● **PROBLEM REQUIREMENTS**: Output the data as it stands. Each line must match exactly.

<<<<

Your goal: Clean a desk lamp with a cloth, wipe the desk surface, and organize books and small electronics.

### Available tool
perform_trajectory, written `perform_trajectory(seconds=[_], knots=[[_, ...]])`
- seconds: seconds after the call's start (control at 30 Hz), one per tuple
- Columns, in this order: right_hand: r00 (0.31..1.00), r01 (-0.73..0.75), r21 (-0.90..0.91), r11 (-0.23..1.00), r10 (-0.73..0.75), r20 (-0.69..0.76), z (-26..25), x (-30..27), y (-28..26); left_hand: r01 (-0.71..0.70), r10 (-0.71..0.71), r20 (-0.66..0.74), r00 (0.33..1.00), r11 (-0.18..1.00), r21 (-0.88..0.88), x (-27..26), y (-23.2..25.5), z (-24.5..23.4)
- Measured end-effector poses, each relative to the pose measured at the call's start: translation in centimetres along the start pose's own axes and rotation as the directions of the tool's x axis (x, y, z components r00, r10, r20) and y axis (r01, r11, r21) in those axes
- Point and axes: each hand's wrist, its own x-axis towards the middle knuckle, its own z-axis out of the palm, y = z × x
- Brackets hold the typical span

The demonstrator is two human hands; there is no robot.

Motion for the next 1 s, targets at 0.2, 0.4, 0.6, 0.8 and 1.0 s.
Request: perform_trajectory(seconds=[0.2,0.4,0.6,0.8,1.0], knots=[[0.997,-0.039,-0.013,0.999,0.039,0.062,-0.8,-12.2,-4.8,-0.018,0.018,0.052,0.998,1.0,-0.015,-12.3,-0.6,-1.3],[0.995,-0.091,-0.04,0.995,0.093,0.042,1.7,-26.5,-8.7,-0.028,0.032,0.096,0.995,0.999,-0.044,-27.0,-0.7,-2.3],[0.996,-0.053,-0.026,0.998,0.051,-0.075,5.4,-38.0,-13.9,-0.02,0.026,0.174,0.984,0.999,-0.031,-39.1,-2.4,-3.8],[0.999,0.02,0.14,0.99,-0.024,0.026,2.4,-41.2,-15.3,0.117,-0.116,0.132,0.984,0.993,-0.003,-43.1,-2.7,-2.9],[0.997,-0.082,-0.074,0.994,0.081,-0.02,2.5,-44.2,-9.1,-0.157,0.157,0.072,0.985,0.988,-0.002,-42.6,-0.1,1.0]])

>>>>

● **SOLUTION TO THE EXERCISE**:
Your goal: Clean a desk lamp with a cloth, wipe the desk surface, and organize books and small electronics.

### Available tool
perform_trajectory, written `perform_trajectory(seconds=[_], knots=[[_, ...]])`
- seconds: seconds after the call's start (control at 30 Hz), one per tuple
- Columns, in this order: right_hand: r00 (0.31..1.00), r01 (-0.73..0.75), r21 (-0.90..0.91), r11 (-0.23..1.00), r10 (-0.73..0.75), r20 (-0.69..0.76), z (-26..25), x (-30..27), y (-28..26); left_hand: r01 (-0.71..0.70), r10 (-0.71..0.71), r20 (-0.66..0.74), r00 (0.33..1.00), r11 (-0.18..1.00), r21 (-0.88..0.88), x (-27..26), y (-23.2..25.5), z (-24.5..23.4)
- Measured end-effector poses, each relative to the pose measured at the call's start: translation in centimetres along the start pose's own axes and rotation as the directions of the tool's x axis (x, y, z components r00, r10, r20) and y axis (r01, r11, r21) in those axes
- Point and axes: each hand's wrist, its own x-axis towards the middle knuckle, its own z-axis out of the palm, y = z × x
- Brackets hold the typical span

The demonstrator is two human hands; there is no robot.

Motion for the next 1 s, targets at 0.2, 0.4, 0.6, 0.8 and 1.0 s.
Request: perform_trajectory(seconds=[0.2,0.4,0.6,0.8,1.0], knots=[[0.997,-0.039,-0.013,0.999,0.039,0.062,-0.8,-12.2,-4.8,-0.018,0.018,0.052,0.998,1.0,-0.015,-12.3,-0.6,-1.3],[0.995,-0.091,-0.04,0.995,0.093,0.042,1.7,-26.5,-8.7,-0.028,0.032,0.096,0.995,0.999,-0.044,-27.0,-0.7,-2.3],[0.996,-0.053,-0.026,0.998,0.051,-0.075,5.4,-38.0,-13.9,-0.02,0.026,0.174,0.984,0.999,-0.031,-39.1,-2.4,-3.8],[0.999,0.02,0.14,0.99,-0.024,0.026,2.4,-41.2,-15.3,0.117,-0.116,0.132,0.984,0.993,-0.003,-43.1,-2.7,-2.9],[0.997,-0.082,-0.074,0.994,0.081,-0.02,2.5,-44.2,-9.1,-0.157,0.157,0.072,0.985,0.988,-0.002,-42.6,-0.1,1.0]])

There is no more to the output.